# vacuum sealers



## tombruceuk (Sep 1, 2021)

Hi all. 
Not sure this is 100% the correct area for this conversation but it's fairly close. 
I've been looking at getting a vacuum sealer but have recently seen a chamber sealer. I understand the chamber sealer is ideal for liquids  but what are you all using? Any suggestions or does anyone have both? 
90% of stuff I'd like to seal would be solid but there may be to occasional chilli or even a soup, should i spend the extra on a chamber sealer? 
The regular vacuum sealer looks a little easier to handle and small enough to live on the counter top, I suspect that even though the chamber sealer may be better it is so large that my wife would insist it is stored in the garage and therefore never get used. 

thanks!


----------



## BrianGSDTexoma (Sep 1, 2021)

One of our forum sponsors has the InkBird Vacuum Sealer for 30% off when you clip the coupon right now on amazon.  End up about $38.  That one heck of a price and a great sealer.  At that price you can have both.  I really like the quart plus size bags.  Think only one seller has them.


----------



## xbubblehead (Sep 1, 2021)

I've used the basic counter top Food Saver for over 15 years with great success.  There are a couple of negatives though; it does not do well with liquid laden foods, sucks the liquid across the heat strip area and occasionally gets a bad seal as a result and the bags are wasteful so I always buy the rolls and cut my own bags to suit whatever I'm sealing.  I've opened meats after a few months in the freezer and they were as good as when they went in.  I tried the Food Saver canisters and found the vacuum seals were marginal at best, every one of them leaked air in a couple to a few days.


----------



## Cattoon (Sep 1, 2021)

I have a chamber sealer and have also had regular “food saver “ type sealers. The chamber sealer is miles ahead of the rest. My wife rolled her eyes and huffed when I ordered it. She is converted and uses it as much as I have. There is a learning curve but it is fantastic to take chili out of the freezer and drop in a pot of simmering water to reheat. Chicken and dumplings also do well. Packaging meat, repacking rice or beans. It’s a tool that I will not be without again.


----------



## rc4u (Sep 1, 2021)

i put soup and chili in my food saver and  bags.. thats what the buttons are for when liquid gets to top hit the seal button. occasionally some gets by but thats the moist setting for..  i bought the containers kit and jar sealing kit also


----------



## xbubblehead (Sep 1, 2021)

rc4u said:


> i put soup and chili in my food saver and bags.. thats what the buttons are for when liquid gets to top hit the seal button. occasionally some gets by but thats the moist setting for.. i bought the containers kit and jar sealing kit also


Occasionally get surprised by the moisture content in some foods, poultry and ground meat especially.  Maybe I'll have to take a second look at the canisters.


----------



## xbubblehead (Sep 1, 2021)

Follow up:  The newer containers do appear to have significantly different seal ports than the ones I had, not sure they are worth the price for my use.


----------



## Wurstmeister (Sep 1, 2021)

For me, the biggest concern is the maintenance and upkeep on the sealer, (cost of bag/rolls, etc.) and the repair and/or replacement of the unit.  
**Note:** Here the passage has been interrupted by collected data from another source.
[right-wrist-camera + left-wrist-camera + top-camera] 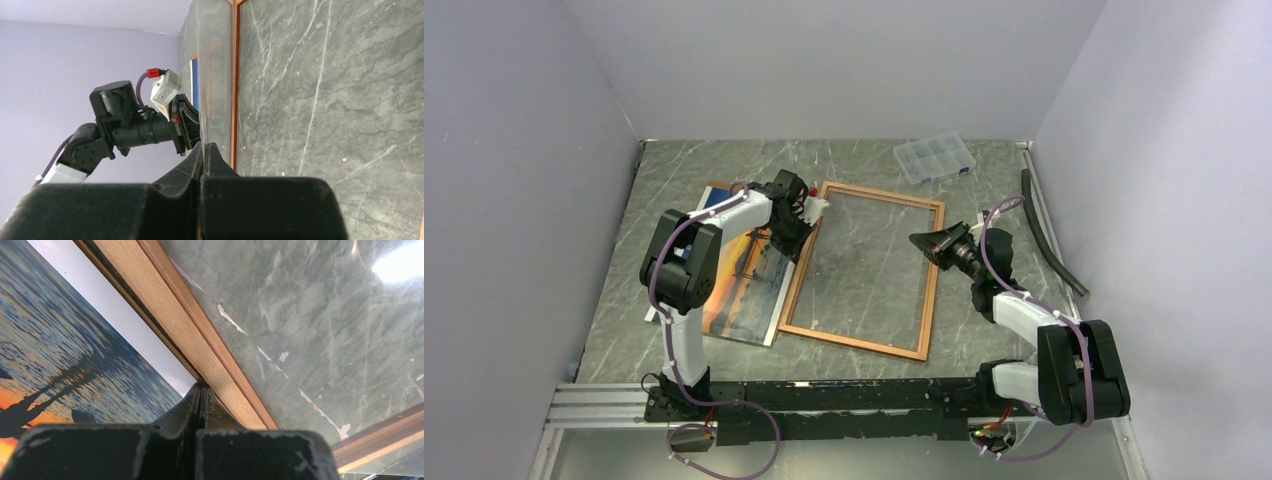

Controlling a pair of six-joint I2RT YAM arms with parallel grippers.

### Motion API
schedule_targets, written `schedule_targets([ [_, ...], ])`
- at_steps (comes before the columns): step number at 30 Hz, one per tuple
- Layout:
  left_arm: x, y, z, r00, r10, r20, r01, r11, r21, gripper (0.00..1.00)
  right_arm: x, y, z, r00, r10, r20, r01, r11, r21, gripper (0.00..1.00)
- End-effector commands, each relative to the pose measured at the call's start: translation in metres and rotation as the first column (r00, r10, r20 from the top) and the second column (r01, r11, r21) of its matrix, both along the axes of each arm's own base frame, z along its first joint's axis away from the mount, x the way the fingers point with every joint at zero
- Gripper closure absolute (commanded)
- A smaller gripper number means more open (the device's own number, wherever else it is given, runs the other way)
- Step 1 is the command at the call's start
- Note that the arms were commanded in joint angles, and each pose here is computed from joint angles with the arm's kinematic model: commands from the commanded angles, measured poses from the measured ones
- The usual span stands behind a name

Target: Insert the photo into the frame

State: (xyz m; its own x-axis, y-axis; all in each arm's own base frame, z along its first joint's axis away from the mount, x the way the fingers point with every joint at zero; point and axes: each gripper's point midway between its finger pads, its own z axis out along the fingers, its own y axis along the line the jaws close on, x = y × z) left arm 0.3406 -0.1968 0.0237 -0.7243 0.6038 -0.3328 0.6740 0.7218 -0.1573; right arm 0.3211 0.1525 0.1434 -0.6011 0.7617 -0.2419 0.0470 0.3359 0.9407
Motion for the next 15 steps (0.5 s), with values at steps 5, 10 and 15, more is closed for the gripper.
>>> schedule_targets([
  [5,-0.0011,-0.0191,0.0168,0.999,-0.032,0.036,0.035,0.996,-0.083,0.97,0.0080,0.0041,0.0382,0.994,0.021,0.110,-0.023,1.000,0.017,1.00],
  [10,-0.0003,-0.0198,0.0171,0.999,-0.030,0.036,0.033,0.996,-0.087,0.97,0.0101,0.0042,0.0391,0.994,0.014,0.105,-0.017,0.999,0.028,1.00],
  [15,-0.0005,-0.0200,0.0164,0.999,-0.030,0.036,0.033,0.996,-0.085,0.97,0.0128,0.0034,0.0386,0.995,0.003,0.101,-0.005,1.000,0.021,1.00],
])
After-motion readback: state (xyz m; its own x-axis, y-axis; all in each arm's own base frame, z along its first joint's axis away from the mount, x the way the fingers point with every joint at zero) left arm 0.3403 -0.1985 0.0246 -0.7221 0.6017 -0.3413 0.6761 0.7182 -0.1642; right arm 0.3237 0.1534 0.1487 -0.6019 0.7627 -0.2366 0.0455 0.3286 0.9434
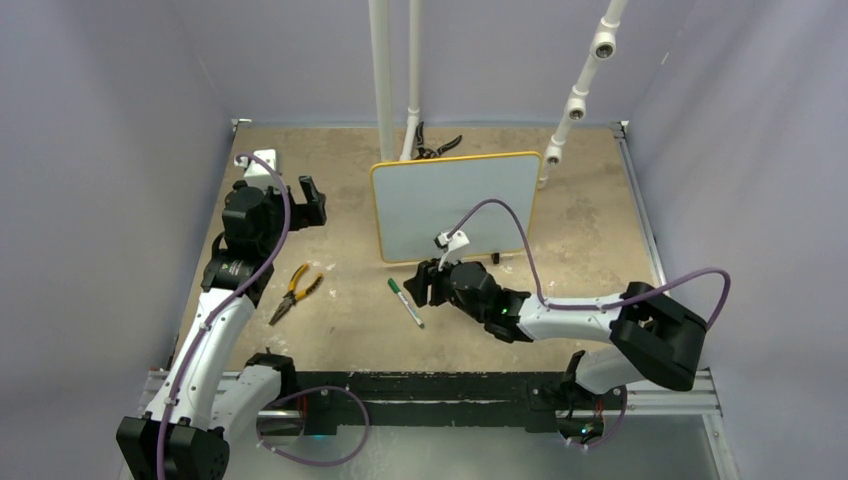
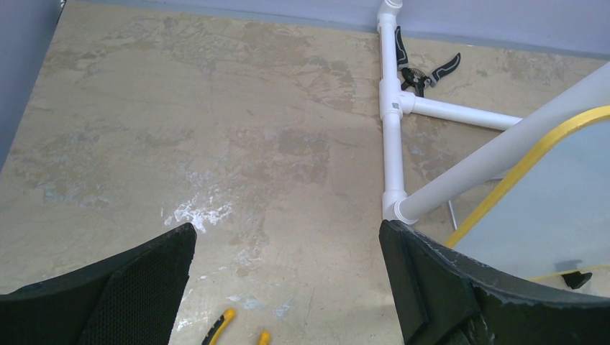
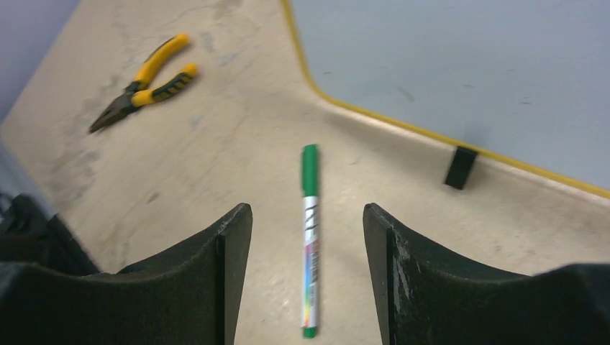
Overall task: Write a sentence on the whiteboard
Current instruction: Adjust the whiteboard stand at the center of the board, then pick up the whiteboard marker from the center of the board.
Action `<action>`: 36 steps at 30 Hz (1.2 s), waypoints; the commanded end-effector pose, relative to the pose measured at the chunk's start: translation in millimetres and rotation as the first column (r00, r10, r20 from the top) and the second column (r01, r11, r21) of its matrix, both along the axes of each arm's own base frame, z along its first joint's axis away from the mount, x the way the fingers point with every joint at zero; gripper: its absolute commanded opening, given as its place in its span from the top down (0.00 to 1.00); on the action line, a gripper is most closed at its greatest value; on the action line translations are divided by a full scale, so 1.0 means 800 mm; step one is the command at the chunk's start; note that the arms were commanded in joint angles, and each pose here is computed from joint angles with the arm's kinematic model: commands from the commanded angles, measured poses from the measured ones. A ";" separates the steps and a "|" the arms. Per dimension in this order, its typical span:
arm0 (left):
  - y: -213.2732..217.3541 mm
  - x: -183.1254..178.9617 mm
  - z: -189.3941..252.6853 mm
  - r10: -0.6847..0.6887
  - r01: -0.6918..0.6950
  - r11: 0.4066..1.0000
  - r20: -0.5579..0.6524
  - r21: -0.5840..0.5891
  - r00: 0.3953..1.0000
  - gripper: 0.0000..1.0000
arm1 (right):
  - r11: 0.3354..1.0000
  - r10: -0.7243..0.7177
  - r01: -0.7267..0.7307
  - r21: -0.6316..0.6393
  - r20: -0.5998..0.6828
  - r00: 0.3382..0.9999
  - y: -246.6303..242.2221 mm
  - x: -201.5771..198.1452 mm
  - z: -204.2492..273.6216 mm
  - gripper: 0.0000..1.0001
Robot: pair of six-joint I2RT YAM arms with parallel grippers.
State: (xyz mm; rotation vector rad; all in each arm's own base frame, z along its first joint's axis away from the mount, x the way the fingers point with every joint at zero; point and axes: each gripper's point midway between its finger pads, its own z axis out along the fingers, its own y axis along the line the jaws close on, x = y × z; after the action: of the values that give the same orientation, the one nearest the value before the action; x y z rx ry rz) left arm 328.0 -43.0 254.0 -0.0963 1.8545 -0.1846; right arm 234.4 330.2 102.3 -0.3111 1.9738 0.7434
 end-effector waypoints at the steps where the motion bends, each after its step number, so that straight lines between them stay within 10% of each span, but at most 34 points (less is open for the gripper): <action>1: -0.005 0.002 0.000 -0.026 0.026 1.000 0.010 -0.013 1.000 0.01 | 0.994 0.104 -0.105 -0.017 -0.030 0.994 0.012 -0.038 0.002 0.39; 36: -0.060 -0.025 -0.057 -0.245 0.228 0.962 -0.106 -0.152 0.964 0.02 | 0.935 -0.152 0.079 -0.345 -0.192 0.970 0.031 -0.052 -0.118 0.76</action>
State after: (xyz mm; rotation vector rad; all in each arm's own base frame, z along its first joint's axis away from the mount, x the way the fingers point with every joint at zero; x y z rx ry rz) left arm 306.9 -82.1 196.5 -0.0059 2.0187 -0.4221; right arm 195.4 368.5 24.1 -0.3714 2.2404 0.4883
Since you are not making a lot of "liquid" bags, I would go with the countertop sealer like the Ink Bird  _*BrianGSDtexoma*_  mentioned. I use the same Ink bird sealer and outperforms my Cabela's sealer which quit working after about 1 year of intermittent use.  For the price, they are expendable (recyclable). 
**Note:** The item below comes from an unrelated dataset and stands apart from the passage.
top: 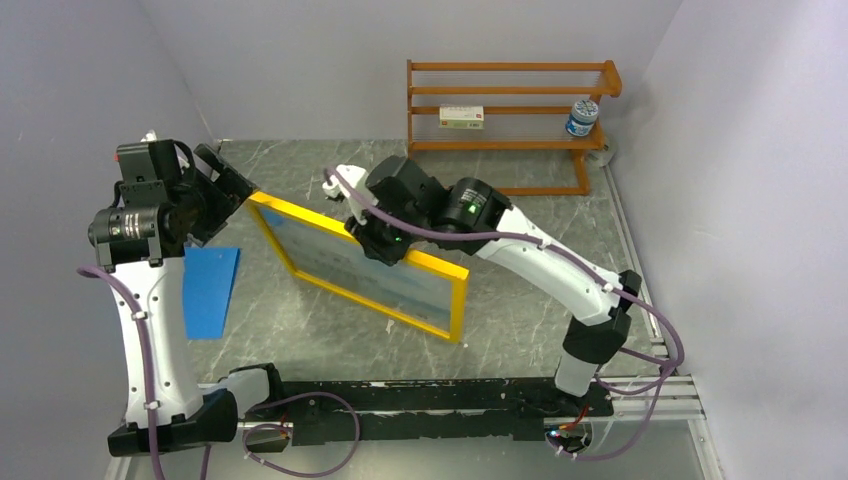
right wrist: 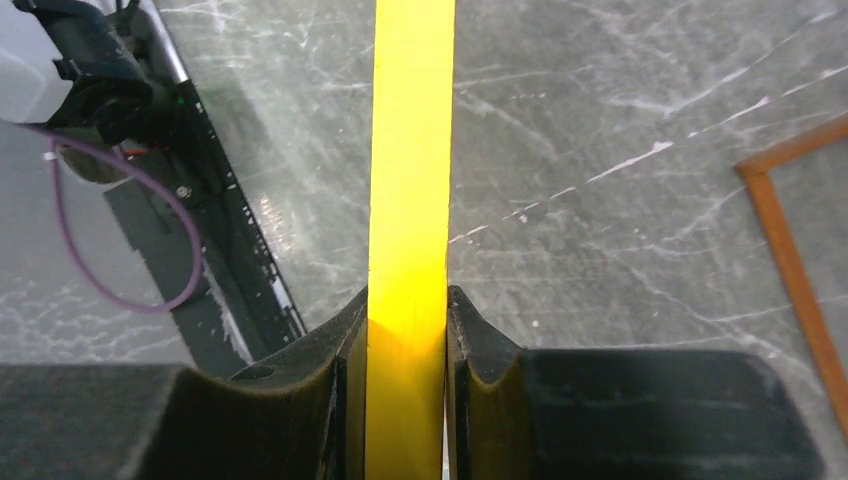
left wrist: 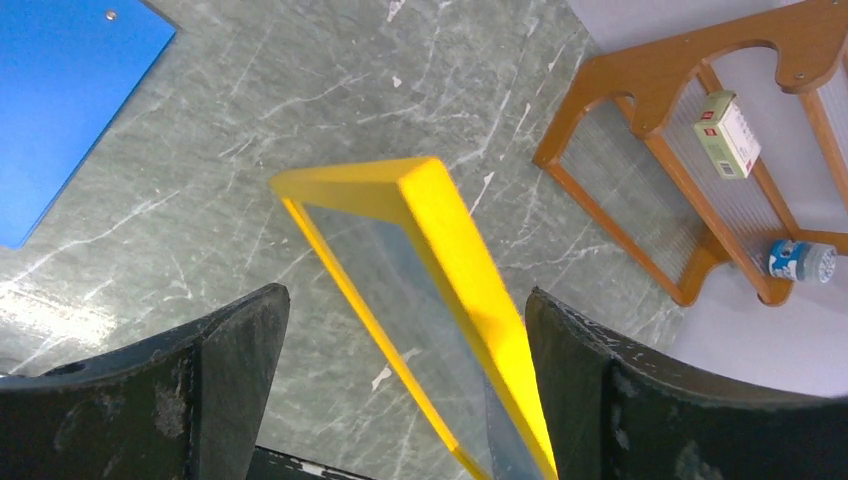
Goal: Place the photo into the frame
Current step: Turn over the photo frame at the center of the board.
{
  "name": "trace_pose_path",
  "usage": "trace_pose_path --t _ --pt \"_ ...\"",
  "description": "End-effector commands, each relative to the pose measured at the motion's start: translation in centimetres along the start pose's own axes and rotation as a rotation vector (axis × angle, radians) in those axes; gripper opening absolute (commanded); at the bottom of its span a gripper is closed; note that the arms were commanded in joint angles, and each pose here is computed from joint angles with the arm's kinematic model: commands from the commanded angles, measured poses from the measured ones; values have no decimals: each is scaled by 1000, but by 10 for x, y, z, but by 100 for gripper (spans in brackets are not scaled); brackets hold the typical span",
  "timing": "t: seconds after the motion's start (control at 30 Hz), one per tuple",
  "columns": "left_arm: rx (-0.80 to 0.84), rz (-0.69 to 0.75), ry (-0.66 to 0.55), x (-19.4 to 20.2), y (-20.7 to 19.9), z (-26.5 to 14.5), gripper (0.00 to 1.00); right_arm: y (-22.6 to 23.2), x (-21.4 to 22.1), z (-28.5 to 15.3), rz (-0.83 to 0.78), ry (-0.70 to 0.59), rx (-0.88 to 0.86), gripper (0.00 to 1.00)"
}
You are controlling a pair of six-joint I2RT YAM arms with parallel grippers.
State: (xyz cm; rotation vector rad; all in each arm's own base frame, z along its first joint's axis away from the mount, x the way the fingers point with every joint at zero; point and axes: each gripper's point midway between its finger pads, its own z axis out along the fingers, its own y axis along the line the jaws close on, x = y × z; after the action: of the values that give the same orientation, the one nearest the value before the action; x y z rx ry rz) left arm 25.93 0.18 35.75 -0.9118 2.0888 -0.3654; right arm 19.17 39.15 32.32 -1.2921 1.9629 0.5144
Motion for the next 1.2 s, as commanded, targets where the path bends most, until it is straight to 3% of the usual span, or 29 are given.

The IB takes up little space.  I keep mine in a kitchen drawer along with the bag rolls.  As for chili and other meals, follow what *rc4u* stated. I do that with marinaded meats. Of course, sometimes I do miss the seal button. LOL! 
John


----------



## pushok2018 (Sep 1, 2021)

I replaced my broken Wesont Pro 2300 with VacMaster Pro 380 (both about the same). When I received VacMaster Pro 380, I took it out of the box and performed the test - it didn't work. Contacted the manufacturer and they sent a technician to my house to fix it.... To cut the long story short: when technician arrived (and fixed the sealer) he told me that the best vacuum sealer all around is a VACUUM CHAMBER. He said it's like "you set it and forget it". Since then this always seats in my head... Yes, this is a large and heavy, bulk machine but if you have budget and room for it  - get it....


----------



## Winterrider (Sep 1, 2021)

If I'm gonna seal liquids, chili, etc, I just put it in the bag stand it up in freezer then vac seal the next day. Not enough use for a chamber sealer for me to justify.


----------



## SmokingUPnorth (Sep 1, 2021)

I had one of the food savers that was probably $40 or so. Nothing fancy, and also bought the inkbird they had a while back on sale. I gave the food saver to my parents before I used the inkbird. But honestly I liked the food saver better. The inkbird isn’t junk but the food saver for what I use it for was just a little easier.


----------



## crazymoon (Sep 2, 2021)

TB, I have owned several vacuum sealers over the years and they all eventually crap out.I have had a Vac master chamber sealer for 10 years and had no problems.If you have the money buy the chamber sealer ,it will last a lifetime.


----------



## Lonzinomaker (Sep 2, 2021)

I bought the Lem Mighty Max from Costco a 6 months ago.  Haven't used my Weston 2300 since. 
Yes the chamber vac is big, but using it is so much easier to position bags for sealing in it.   Chamber vac bags are a LOT cheaper than foodsaver style so now I seal many more things than I did before.


----------



## daveomak (Jan 28, 2022)

I bought one from Costco also...  I love it..


(2) Chamber Vacuum Sealer for COSTCO members... | Smoking Meat Forums - The Best Smoking Meat Forum On Earth!


----------



## Sven Svensson (Jan 28, 2022)

I use the exact same method as 

 Winterrider
 for freezing soups or anything really wet. 
But now you all have me thinking about a chamber vac. This forum is costing me a lot of money!


----------



## negolien (Jan 28, 2022)

I got an inkbird vacuum sealer I most freeze meat and leftovers. The Inkbird has worked like a champ


----------



## Brokenhandle (Jan 28, 2022)

daveomak said:


> I bought one from Costco also...  I love it..
> 
> 
> (2) Chamber Vacuum Sealer for COSTCO members... | Smoking Meat Forums - The Best Smoking Meat Forum On Earth!


I was surprised on the price of that! Seems like a good deal!

Ryan


----------



## daveomak (Jan 28, 2022)

Good price...  $600 vs $900+ at LEM...


----------



## slavikborisov (Jan 28, 2022)

I got the LEM chamber vac from costco worth every penny ill never buy anything but a chamber vac.


----------